A mesh model of a face

The cave paintings in Lascaux, France are early examples of human culture from 15,000 BC. There are images of running animals and even primitive stop motion sequences - a single animal painted over and over as it moves. Even then, humans were intrigued with the idea of capturing the world in motion! Computer scientist Lourdes Agapito is also captivated by moving images. She is investigating whether it’s possible to create algorithms that allow machines to make sense of the moving world around them just like we do. Over the last 10 years her team have shown, rather spectacularly, that the answer is yes.

People have been working on this problem for years, not least because the techniques are behind the amazing realism of CGI characters in blockbuster movies. When we see the world, somehow our brain turns all that information about colour and intensity of light hitting our eyes into a scene we make sense of - we can pick out different objects and tell which are in front and which behind, for example. In the 1950s Psychophysics researcher Gunnar Johansson showed some of how our brain does this. He dressed people in black with lightbulbs fastened around their bodies. He then filmed them walking, cycling, doing press-ups, climbing a ladder, all in the dark ... with only the lightbulbs visible. He found that people watching the films could still tell exactly what they were seeing, despite the limited information. They could even tell apart two people dancing together, including who was in front and who behind. This showed that we can reconstruct 3D objects from even the most limited of 2D information when it involves motion. We can keep track of a knee, and see it as the same point as it moves around. It also shows that we use lots of 'prior' information - knowledge of how the world works - to fill in the gaps.

Shortcuts

Film-makers already create 3D versions of actors, but they use shortcuts. The first shortcut makes it easier to track specific points on an actor over time. You fix highly visible stickers (equivalent to Johansson's light bulbs) all over the actor. These give the algorithms clear points to track. This is a bit of a pain for the actors, though. It also could never be used to make sense of random YouTube or CCTV footage, or whatever a robot is looking at.

The second shortcut is to surround the action with cameras so it's seen from lots of angles. That makes it easier to track motion in 3D space, by linking up the points. Again this is fine for a movie set, but in other situations it's impractical.

A third shortcut is to create a computer model of an object in advance. If you are going to be filming an elephant, then hand-create a 3D model of a generic elephant first, giving the algorithms something to match. Need to track a banana? Then create a model of a banana instead. This is fine when you have time to create models for anything you might want your computer to spot.

It is all possible for big budget film studios, if a bit inconvenient, but it's totally impractical anywhere else.

No Shortcuts

Lourdes took on a bigger challenge than the film industry. She decided to do it without the shortcuts: to create moving 3D models from single cameras, applied to any traditional 2D footage, with no pre-placed stickers or fixed models created in advance.

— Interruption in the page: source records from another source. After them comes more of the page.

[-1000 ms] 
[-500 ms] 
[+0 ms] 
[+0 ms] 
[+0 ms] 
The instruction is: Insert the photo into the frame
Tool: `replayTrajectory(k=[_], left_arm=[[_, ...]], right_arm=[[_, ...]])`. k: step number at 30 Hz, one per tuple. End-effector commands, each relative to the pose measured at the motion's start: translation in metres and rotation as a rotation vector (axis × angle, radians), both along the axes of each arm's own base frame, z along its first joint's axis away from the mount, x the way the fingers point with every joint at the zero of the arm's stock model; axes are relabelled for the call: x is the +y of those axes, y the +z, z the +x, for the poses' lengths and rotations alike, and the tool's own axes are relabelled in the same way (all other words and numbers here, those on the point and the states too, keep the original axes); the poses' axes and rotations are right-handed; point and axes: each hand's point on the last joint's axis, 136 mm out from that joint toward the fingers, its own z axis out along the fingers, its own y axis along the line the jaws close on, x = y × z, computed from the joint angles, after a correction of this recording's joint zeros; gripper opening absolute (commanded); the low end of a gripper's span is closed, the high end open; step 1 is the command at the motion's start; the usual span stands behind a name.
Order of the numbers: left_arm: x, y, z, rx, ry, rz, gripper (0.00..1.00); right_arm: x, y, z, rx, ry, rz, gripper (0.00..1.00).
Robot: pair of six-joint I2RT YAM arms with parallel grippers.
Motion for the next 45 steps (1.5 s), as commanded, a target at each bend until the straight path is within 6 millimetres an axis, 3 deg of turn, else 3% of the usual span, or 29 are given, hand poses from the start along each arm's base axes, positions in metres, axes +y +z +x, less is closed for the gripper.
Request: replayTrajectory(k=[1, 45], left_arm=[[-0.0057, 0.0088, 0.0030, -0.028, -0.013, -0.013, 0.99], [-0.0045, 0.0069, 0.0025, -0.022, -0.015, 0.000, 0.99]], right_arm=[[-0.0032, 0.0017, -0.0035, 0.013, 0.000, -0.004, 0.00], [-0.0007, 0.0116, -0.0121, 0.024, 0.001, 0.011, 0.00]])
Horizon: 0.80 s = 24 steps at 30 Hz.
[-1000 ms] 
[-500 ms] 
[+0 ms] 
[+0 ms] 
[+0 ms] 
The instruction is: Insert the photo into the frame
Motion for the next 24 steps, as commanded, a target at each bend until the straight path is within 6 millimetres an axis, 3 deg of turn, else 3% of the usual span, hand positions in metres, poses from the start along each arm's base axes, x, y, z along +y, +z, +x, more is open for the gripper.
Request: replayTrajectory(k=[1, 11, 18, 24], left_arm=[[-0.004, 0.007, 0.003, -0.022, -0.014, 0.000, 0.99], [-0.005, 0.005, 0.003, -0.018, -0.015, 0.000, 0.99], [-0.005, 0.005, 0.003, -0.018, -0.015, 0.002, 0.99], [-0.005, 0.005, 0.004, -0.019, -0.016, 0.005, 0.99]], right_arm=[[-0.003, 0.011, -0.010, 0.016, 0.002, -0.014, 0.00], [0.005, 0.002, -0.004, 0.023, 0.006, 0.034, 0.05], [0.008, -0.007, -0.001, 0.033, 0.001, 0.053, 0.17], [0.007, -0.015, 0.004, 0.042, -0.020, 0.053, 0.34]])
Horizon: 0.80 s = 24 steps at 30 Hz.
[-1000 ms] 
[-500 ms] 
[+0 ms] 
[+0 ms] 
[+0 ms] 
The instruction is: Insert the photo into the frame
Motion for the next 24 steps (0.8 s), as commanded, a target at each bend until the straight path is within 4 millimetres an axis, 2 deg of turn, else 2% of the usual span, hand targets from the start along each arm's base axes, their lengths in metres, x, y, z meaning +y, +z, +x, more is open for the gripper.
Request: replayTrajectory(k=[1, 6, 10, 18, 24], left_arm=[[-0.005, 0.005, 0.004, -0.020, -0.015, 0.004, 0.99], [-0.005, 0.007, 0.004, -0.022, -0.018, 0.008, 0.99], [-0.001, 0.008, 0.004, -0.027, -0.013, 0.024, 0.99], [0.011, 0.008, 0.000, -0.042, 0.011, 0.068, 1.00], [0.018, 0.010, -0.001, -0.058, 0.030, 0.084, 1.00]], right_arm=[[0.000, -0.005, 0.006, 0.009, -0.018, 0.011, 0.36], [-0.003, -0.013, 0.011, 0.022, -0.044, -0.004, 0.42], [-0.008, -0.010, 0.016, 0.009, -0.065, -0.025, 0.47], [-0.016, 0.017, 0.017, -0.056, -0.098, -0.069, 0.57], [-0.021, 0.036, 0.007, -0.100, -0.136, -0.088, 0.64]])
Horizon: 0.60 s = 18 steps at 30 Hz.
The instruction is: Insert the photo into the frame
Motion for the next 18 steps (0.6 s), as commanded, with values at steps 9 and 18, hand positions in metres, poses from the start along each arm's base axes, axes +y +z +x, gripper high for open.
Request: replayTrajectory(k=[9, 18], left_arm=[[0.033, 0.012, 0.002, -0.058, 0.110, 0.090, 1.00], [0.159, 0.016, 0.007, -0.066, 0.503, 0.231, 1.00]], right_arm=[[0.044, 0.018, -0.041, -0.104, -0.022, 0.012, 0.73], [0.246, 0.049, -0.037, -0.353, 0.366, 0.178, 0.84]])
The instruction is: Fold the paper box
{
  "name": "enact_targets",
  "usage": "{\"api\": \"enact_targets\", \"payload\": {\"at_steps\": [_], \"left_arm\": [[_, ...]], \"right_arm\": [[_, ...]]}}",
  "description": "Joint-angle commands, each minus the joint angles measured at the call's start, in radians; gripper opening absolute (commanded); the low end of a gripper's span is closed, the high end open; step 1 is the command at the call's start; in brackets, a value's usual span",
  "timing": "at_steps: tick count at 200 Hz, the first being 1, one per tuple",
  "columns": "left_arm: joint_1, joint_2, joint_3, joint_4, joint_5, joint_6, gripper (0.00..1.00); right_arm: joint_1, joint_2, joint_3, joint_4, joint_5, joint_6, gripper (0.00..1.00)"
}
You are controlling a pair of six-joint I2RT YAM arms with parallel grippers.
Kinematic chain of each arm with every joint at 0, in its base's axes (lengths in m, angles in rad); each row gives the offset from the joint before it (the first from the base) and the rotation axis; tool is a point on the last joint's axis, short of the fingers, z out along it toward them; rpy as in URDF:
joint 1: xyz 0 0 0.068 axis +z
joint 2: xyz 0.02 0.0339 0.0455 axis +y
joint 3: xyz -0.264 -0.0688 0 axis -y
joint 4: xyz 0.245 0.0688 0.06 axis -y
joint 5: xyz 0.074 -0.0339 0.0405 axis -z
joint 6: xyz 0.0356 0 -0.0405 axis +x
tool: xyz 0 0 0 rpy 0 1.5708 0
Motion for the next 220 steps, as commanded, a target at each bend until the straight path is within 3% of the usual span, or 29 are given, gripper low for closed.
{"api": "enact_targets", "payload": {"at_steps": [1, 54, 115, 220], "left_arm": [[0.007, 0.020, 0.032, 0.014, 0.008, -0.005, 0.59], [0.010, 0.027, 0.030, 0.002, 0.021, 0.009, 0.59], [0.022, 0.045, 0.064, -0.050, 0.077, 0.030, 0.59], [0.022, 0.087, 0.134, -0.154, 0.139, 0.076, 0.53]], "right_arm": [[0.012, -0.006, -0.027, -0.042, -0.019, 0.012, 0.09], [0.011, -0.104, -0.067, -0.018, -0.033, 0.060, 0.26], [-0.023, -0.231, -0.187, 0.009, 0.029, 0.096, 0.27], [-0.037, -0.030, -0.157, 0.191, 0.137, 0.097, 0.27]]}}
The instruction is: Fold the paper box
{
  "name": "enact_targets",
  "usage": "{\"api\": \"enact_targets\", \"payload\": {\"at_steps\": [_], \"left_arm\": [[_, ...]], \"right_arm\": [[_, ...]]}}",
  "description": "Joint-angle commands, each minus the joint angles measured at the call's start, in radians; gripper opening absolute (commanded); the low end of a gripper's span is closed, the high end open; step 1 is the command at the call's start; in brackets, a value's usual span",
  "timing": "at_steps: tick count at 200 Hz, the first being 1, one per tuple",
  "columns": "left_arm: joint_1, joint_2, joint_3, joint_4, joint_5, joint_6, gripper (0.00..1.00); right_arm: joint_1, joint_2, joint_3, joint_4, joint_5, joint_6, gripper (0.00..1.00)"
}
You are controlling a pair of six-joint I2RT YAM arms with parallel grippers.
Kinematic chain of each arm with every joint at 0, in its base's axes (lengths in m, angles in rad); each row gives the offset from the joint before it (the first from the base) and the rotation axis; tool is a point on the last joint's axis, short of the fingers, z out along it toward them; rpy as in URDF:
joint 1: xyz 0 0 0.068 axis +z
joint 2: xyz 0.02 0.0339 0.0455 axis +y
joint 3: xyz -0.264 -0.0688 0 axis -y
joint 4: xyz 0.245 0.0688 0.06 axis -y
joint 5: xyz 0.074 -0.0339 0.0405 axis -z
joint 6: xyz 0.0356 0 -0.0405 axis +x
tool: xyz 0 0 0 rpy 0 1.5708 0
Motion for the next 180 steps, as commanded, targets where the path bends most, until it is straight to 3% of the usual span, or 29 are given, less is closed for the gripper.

When she started, a dozen or so years ago, making any progress looked incredibly difficult. Now she has largely solved the problem. Her team's algorithms are even close to doing it all in real time, so making sense of the world as it happens, just like us. They are able to make really accurate models down to details like the subtle movements of their face as a person talks and changes expression.

There are several secrets to their success, but Johansson's revelation that we rely on prior knowledge is key. One of the first breakthroughs was to come up with ways that individual points in the scene like the tip of a person's nose could be tracked from one frame of video to the next. Doing this well relies on making good use of prior information about the world. For example, points on a surface are usually well-behaved in that they move together. That can be used to guess where a point might be in the next frame, given where others are.

The next challenge was to reconstruct all the pixels rather than just a few easy to identify points like the tip of a nose. This takes more processing power but can be done by lots of processors working on different parts of the problem. Key to this was to take account of the smoothness of objects. Essentially a virtual fine 3D mesh is stuck over the object - like a mask over a face - and the mesh is tracked. You can then even stick new stuff on top of the mesh so they move together - adding a moustache, or painting the face with a flag, for example, in a way that changes naturally in the video as the face moves.

Once this could all be done, if slowly, the challenge was to increase the speed and accuracy. Using the right prior information was again what mattered. For example, rather than assuming points have constant brightness, taking account of the fact that brightness changes, especially on flexible things like mouths, mattered. Other innovations were to split off the effect of colour from light and shade.

There is lots more to do, but already the moving 3D models created from youtube videos are very realistic, and being processed almost as they happen. This opens up amazing opportunities for robots; augmented reality that mixes reality with the virtual world; games, telemedicine; security applications, and lots more. It's all been done a little at a time, taking an impossible-seeming problem and instead of tackling it all at once, solving simpler versions. All the small improvements, combined with using the right information about how the world works, have built over the years into something really special.